Would you print the whole listing again, word for word?
------ COLLECTED MATERIAL
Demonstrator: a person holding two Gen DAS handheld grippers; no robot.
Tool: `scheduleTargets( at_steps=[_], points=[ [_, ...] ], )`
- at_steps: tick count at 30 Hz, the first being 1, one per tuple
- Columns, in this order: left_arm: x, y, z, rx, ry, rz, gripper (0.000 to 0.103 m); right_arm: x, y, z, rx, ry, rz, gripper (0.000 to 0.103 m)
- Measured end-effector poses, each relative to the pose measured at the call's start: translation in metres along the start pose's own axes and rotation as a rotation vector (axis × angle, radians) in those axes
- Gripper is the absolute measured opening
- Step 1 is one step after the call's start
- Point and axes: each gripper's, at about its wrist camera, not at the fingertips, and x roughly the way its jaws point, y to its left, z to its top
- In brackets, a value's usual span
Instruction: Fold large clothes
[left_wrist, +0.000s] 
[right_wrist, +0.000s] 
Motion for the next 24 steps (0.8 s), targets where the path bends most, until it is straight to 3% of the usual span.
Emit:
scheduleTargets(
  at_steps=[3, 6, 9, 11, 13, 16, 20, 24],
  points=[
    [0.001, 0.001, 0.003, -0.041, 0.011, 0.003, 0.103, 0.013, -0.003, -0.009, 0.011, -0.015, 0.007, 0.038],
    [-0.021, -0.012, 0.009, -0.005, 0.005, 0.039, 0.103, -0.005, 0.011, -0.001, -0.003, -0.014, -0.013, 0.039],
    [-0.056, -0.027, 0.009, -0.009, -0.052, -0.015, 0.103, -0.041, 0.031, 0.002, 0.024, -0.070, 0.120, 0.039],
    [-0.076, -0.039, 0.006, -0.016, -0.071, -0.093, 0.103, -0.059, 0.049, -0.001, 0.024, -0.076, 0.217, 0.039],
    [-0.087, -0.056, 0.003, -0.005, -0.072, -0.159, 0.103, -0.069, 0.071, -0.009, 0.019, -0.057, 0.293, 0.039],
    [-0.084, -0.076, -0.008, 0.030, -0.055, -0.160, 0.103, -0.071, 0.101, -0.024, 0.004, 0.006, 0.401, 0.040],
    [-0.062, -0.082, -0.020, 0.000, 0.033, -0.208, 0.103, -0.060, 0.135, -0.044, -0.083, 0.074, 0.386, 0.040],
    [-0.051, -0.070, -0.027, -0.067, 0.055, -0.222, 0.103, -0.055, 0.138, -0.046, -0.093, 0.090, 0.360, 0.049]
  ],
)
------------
OUTPUT OF THE EXERCISE:
Demonstrator: a person holding two Gen DAS handheld grippers; no robot.
Tool: `scheduleTargets( at_steps=[_], points=[ [_, ...] ], )`
- at_steps: tick count at 30 Hz, the first being 1, one per tuple
- Columns, in this order: left_arm: x, y, z, rx, ry, rz, gripper (0.000 to 0.103 m); right_arm: x, y, z, rx, ry, rz, gripper (0.000 to 0.103 m)
- Measured end-effector poses, each relative to the pose measured at the call's start: translation in metres along the start pose's own axes and rotation as a rotation vector (axis × angle, radians) in those axes
- Gripper is the absolute measured opening
- Step 1 is one step after the call's start
- Point and axes: each gripper's, at about its wrist camera, not at the fingertips, and x roughly the way its jaws point, y to its left, z to its top
- In brackets, a value's usual span
Instruction: Fold large clothes
[left_wrist, +0.000s] 
[right_wrist, +0.000s] 
Motion for the next 24 steps (0.8 s), targets where the path bends most, until it is straight to 3% of the usual span.
Emit:
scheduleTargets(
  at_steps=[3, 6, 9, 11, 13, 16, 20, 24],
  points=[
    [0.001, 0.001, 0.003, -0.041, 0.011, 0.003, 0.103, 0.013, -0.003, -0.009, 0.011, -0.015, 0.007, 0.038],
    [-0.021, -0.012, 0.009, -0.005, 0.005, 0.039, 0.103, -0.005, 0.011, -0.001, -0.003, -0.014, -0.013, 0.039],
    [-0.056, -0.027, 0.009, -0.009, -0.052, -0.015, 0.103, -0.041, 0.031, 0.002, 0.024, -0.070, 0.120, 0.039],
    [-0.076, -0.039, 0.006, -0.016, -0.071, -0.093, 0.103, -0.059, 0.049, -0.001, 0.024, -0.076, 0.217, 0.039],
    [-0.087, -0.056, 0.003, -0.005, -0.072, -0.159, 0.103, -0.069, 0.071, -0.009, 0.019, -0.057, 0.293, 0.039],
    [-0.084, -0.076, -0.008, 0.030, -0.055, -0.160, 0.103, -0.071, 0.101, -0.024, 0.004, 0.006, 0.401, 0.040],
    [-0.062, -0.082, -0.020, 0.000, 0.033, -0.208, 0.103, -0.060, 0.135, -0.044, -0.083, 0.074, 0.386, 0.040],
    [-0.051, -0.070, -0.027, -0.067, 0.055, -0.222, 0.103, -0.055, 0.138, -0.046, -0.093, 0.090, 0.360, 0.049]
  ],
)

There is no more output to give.